When silence speaks louder than divorce
What is scarier than a loud couple screaming at each other? It’s just two people sitting in complete silence at the dinner table, chewing chapati like it’s a job interview. This is the world of silent divorce, where couples are not technically on record as being divorced but it’s game over emotionally. All appears to be well at first glance-shared Netflix account, family WhatsApp group, Diwali selfies. But the reality, in fact, is living with zombies from romance films. No drama, unrequited affection, only two people sharing a house like well-mannered ghosts.
It’s the same as being single but with joint tax filing. There are no shouting and slamming of doors—just one-word answers, mysterious sighs, and emotional wi-fi on permanent airplane mode. Basically, the spark has left the building...without anyone knowing or even worse, acknowledging it and going, “Meh.” No more late-night pillow talk. Simply: “Did you pay the electricity bill?” “Hmm.”
To tell the truth, life is difficult, and so relationships. They can be compared to solving a Rubik’s cube while blindfolded and holding a crying baby in one hand and an inbox full of emails from your boss on the other. When couples have to deal with the mess that stains their lives, work becomes stressful, traffic jams become a big bother, EMI goes off in their mind, toddlers keep screaming, they snooze alarms, surprise visitors flow in and out in the name of in-laws…Whew! Good-bye, good morning would be perhaps all they would recall. That is how conversations drift to work or chores. Now, let’s talk about intimacy: That would mean, “Not now; I have a migraine... again.”

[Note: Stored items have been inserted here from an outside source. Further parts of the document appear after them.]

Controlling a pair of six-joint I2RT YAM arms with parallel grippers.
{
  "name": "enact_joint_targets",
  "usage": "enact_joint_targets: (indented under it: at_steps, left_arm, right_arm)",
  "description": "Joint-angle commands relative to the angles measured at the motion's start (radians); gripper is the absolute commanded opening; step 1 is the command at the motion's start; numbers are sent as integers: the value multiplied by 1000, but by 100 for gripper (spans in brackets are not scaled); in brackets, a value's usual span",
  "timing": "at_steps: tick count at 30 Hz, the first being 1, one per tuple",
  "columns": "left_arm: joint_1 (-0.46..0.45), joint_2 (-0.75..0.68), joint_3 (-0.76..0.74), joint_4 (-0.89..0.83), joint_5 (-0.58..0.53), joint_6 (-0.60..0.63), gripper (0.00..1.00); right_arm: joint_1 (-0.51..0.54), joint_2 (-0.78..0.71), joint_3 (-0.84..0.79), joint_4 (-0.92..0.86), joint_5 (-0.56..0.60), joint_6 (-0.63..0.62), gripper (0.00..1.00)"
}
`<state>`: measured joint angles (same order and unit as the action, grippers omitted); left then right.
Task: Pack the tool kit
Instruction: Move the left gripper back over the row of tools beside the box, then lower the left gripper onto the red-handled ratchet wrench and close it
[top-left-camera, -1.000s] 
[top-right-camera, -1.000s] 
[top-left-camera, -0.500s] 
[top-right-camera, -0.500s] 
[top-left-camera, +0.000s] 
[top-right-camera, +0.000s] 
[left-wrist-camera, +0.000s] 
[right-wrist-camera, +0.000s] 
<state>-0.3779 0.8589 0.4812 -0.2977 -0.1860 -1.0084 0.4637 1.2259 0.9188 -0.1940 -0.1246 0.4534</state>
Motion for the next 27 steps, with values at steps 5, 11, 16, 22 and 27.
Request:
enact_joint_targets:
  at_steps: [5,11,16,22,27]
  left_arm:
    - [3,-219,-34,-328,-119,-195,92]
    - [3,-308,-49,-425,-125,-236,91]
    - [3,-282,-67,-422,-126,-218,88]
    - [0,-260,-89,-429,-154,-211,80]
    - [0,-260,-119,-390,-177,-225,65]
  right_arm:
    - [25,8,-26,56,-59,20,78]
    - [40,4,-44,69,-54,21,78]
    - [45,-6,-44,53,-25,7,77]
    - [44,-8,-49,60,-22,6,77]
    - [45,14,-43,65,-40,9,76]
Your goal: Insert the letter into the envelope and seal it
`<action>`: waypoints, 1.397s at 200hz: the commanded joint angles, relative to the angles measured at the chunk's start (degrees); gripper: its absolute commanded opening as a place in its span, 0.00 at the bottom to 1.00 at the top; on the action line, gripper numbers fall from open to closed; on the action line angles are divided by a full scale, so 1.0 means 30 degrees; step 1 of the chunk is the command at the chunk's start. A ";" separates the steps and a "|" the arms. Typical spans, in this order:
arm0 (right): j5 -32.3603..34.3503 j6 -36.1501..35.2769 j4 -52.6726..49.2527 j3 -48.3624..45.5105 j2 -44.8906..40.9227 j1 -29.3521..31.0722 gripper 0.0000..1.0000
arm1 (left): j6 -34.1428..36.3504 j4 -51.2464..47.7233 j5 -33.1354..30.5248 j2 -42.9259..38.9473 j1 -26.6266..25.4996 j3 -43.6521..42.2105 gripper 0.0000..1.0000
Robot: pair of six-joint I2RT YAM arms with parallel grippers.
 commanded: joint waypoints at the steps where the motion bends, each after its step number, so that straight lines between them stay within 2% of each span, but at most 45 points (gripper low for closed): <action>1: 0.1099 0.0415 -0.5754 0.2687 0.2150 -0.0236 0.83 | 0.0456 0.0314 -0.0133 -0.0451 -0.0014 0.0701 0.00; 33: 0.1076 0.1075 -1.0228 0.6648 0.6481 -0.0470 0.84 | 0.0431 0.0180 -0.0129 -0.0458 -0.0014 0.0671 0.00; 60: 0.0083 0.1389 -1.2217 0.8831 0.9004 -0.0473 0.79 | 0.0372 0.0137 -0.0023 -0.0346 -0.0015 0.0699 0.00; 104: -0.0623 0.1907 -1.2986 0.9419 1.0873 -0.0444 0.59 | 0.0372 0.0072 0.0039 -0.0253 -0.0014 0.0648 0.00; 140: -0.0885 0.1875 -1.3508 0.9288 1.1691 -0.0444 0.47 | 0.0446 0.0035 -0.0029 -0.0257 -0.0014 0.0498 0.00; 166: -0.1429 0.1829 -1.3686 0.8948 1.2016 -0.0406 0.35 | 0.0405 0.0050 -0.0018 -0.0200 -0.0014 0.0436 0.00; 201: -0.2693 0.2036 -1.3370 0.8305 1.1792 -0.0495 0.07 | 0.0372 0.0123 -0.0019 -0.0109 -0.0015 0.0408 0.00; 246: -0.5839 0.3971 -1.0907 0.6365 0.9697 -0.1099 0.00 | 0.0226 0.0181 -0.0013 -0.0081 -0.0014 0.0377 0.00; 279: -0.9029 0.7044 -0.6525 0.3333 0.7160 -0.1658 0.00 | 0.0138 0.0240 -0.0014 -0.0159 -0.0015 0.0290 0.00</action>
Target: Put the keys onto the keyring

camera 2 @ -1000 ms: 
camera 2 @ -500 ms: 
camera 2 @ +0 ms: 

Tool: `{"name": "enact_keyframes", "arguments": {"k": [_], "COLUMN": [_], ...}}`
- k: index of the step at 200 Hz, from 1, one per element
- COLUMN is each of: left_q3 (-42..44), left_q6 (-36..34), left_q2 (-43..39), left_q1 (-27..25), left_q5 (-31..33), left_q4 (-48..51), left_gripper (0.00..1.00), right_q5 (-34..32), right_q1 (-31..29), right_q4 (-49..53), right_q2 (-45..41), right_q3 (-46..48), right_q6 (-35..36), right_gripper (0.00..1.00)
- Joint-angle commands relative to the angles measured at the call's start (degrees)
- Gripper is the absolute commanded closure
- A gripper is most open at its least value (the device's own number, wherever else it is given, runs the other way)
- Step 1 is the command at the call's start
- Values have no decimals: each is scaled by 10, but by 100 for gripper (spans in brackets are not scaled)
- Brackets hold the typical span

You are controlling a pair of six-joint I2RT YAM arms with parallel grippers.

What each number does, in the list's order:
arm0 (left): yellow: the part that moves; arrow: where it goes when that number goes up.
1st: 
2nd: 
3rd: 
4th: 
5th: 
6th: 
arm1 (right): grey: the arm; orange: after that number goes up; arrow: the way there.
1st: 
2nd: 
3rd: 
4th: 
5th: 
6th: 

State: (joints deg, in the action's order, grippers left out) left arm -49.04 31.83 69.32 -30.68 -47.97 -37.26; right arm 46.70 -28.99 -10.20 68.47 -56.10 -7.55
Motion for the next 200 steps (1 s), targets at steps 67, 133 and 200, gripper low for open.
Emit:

Among the metro cities of India, silent divorce has gained prevalence more than what should be acknowledged. The fast-paced life of a city is primarily dominated by people running from one meeting to another, while relationships almost take a back seat. In cities like Mumbai, Delhi, and Bengaluru, couples face bumper-to-bumper traffic, struggle with demanding careers, and try to cope with the high cost of living. A recent survey claims that in these metro cities, 45% of married couples feel emotionally detached, although they live together under the same roof. The fact that almost 60% of couples believe ‘work stress’ is the top-notch killer of a relationship speaks volumes about how these cities, with their opportunities, almost take away any time or emotional energy left in us to nurture a relationship. Couple that with the pressure to maintain a ‘perfect’ image on social media, and the upshot is emotional neglect. Little wonder that love, in the fast-paced urban jungles, some-how takes a back seat.
Smartphones deserve a mention. Nowadays, couples have a quality time investment of Instagram reels over their partner. I mean, who would not want to blame love for checking-out to Goa? The Silent But Deadly Strategy. Silent divorce is like mental constipation. Nothing hurts so much but something feels terribly off. You don’t even fight with one another-but you don’t really feel much either. Just draw breath. Almost like office colleagues who accidentally got married 12 years ago. And people get stuck- because a divorce sounds scary, like really scary, so they stay married for the kids, for society, or worse... for the family WhatsApp group that will explode if they ever get separated. But guess what? The kids aren’t idiots. Kids can tell when “Mumma and Papa” are basically flatmates sharing a grocery list.
What is the Cure then? Speak, Not small talk. Not even talk such as “pass the ketchup.” Real, messy discussions of the type, “hey I miss us.” Yeah, it’s awkward. Yes, it might feel a bit like trying to revive a dying fish. But hey, it’s better than letting love go bad in the fridge next to that suspicious container of leftover dal. And: laugh more. Go out. Do silly stuff. Try something new. Maybe therapy (that’s not just for celebrities). Or just turn off your phones for one night and have a stare contest until you remember why you liked this human in the first place. Finally, Don’t Be a Zombie in Love. It’s not just Wi-Fi and dividing laundry chores. Sharing your brain, jokes, and chaos with the other person. Silence does not create a polite roommate situation. Talk. Love. Fight (a little). Hug. Scream. Laughter until someone snorts. Because as they say, a couple that memes together, dreams together.